C’è un sacerdote veneziano sconosciuto ai più, mons. Giovanni M. Gregoretti, che a distanza di un secolo e mezzo va invece riscoperto e ringraziato.
È don Gregoretti, infatti, che da arciprete parroco di San Pietro di Castello a Venezia nel 1853 apre un asilo per le “povere ragazze, vagabonde e pericolanti“, intitolato al Buon Pastore.
Nel 150° anniversario dell’avvio di quella realtà è il Patriarca che ricorda con gratitudine la figura del fondatore. Lo fa intervenendo, nella Scuola Grande di San Marco, venerdì 5 maggio mattina, al convegno promosso dall’Ipab Opere riunite Buon Pastore.
«Monsignor Giovanni Gregoretti – afferma il Patriarca – con quest’opera ha saputo immergersi nelle umane sofferenze di questa zona di Venezia – Castello – che è tuttora vivace e popolare».
Entrando più puntualmente nelle motivazioni che fecero sorgere l’istituzione, mons. Moraglia ricorda che «monsignor Gregoretti ha saputo avviare un’opera che è partita dai disagi e dalle necessità delle ragazze, soprattutto delle giovani abbandonate o in pericolo, oppure bisognose di assistenza e del bene grande e insostituibile dell’istruzione».

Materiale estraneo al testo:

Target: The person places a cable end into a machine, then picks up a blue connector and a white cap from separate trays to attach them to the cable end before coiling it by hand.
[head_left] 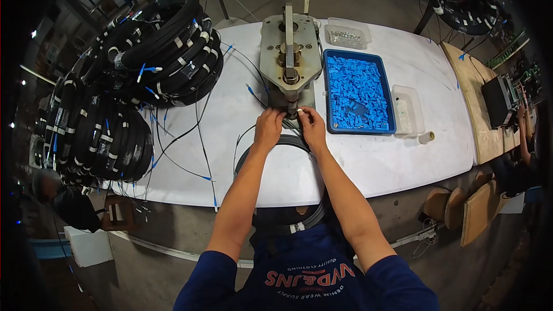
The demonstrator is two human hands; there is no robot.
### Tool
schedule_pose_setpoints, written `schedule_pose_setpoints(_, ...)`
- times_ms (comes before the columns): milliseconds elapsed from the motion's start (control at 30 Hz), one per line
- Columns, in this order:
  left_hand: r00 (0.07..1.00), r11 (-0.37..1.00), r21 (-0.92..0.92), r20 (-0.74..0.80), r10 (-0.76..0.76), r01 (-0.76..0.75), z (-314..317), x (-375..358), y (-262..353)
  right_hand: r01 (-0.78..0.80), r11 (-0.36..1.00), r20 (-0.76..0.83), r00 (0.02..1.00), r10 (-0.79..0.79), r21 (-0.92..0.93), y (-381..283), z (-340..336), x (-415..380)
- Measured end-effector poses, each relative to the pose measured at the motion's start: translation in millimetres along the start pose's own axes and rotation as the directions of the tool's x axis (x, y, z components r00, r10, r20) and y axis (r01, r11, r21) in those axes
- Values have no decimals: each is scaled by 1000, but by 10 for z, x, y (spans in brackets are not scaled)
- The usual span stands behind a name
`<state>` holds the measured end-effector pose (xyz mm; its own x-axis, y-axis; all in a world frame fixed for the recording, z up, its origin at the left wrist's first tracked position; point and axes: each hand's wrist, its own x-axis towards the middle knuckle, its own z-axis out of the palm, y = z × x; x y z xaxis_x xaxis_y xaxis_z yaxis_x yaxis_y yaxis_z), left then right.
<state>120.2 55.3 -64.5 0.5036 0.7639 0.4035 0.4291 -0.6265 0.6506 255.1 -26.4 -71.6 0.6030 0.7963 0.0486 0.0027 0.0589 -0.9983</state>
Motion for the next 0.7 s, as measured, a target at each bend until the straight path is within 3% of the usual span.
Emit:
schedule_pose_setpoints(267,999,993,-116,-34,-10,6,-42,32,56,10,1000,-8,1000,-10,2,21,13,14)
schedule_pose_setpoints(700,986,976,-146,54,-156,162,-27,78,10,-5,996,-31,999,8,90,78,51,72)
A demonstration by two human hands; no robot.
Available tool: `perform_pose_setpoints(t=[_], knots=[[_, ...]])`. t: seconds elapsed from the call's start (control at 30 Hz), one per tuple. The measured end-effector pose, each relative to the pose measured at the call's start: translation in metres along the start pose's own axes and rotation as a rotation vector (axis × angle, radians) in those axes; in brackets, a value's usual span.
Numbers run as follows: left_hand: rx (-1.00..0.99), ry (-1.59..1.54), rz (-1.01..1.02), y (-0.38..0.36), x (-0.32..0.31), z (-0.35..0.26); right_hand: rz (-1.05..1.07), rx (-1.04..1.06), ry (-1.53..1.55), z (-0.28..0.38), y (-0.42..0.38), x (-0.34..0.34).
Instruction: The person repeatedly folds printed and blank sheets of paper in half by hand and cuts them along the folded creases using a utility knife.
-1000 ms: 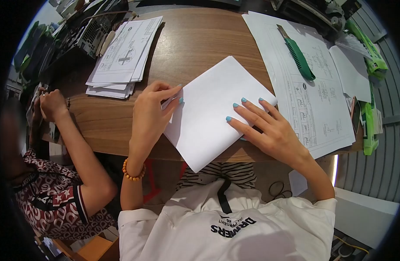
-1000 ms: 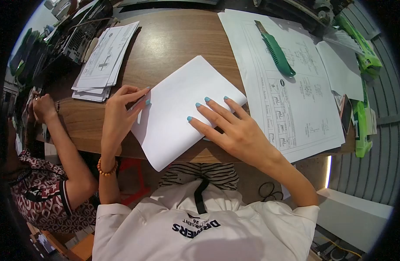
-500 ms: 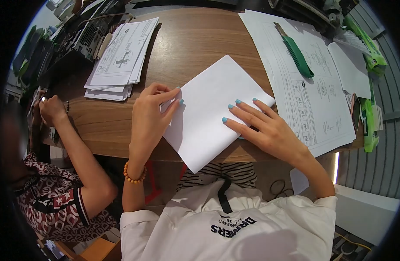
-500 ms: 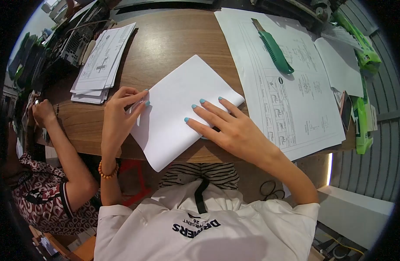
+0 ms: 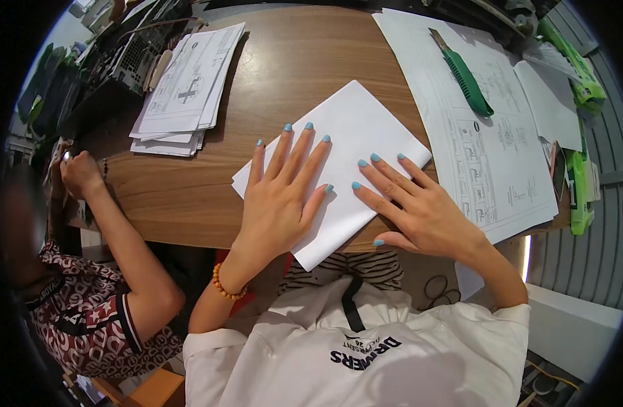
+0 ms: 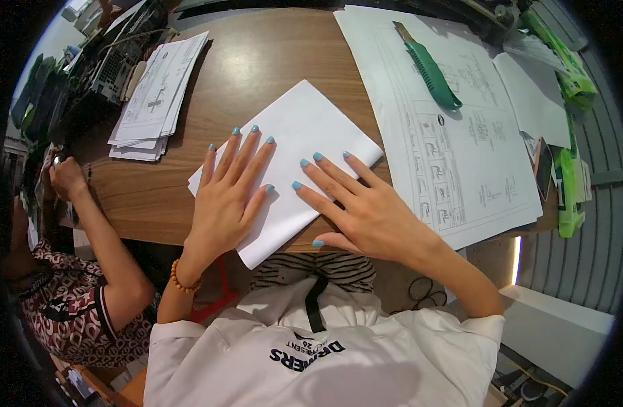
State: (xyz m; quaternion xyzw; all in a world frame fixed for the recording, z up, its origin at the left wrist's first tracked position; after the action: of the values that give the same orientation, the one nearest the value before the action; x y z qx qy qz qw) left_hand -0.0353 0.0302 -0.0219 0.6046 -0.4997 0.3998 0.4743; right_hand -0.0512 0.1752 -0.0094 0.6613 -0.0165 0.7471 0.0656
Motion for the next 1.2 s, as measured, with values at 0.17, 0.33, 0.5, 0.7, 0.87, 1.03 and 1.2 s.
perform_pose_setpoints(t=[0.17, 0.33, 0.5, 0.7, 0.87, 1.03, 1.2], knots=[[0.044, -0.032, -0.025, 0.001, -0.001, -0.001, -0.027, -0.156, -0.074, 0.026, 0.007, 0.002], [0.058, -0.168, -0.105, 0.001, -0.016, -0.001, 0.022, -0.199, -0.069, 0.060, 0.009, -0.023], [0.039, -0.303, -0.316, 0.010, -0.028, -0.002, 0.060, -0.145, -0.166, 0.078, 0.018, -0.031], [0.046, -0.290, -0.398, 0.016, -0.038, -0.010, -0.184, -0.043, -0.313, 0.065, 0.011, -0.037], [0.027, -0.291, -0.361, 0.019, -0.042, -0.011, -0.306, 0.039, -0.374, 0.059, 0.011, -0.036], [0.032, -0.219, -0.341, 0.019, -0.043, -0.013, -0.422, 0.033, -0.401, 0.066, 0.013, -0.033], [0.045, -0.238, -0.330, 0.016, -0.041, -0.012, -0.482, -0.055, -0.411, 0.075, 0.011, -0.041]])
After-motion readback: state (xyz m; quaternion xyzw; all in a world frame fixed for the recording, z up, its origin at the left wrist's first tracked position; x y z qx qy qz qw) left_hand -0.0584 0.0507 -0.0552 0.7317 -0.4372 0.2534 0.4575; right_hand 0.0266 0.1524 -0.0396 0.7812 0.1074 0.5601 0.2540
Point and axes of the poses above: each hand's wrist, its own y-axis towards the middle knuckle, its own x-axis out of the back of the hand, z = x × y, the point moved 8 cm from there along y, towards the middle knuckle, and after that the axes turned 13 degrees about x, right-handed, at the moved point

In questo senso l’antico parroco di San Pietro di Castello «ha confermato una bella tradizione di questa città e della Chiesa veneziana che, nei secoli, ha visto la presenza attiva ed innovatrice di numerosi presbiteri. Pensiamo a don Luigi Caburlotto, ai fratelli Cavanis e anche a don Luca Passi, che hanno contribuito a cambiare in meglio il volto della città e a renderla più umana e vivibile, più capace di risollevare e tenere alto il valore della dignità della persona, della libertà, prendendosi cura della vita dei singoli».
Ma le Opere riunite Buon Pastore non sono state una felice intuizione che hanno avuto valore solo nell’Ottocento; l’istituzione ha saputo evolvere e offrire un servizio sempre rinnovato, arrivando a garantire anche oggi una proposta adeguata ai bisogni del presente: «Ed ecco allora – conclude il Patriarca Francesco – le attuali iniziative, attività educative ed assistenziali dell’Ipab, che toccano la vita dei minori, dei giovani, delle famiglie, delle giovani mamme in difficoltà e dei loro figli ancora piccoli, del disagio, della disabilità e, comunque, dei disturbi dello sviluppo. E ancora: dei migranti e dei rifugiati e, infine, delle studentesse universitarie, che arrivano qui a Venezia e necessitano di ospitalità in vista di un sereno periodo di studio e formazione».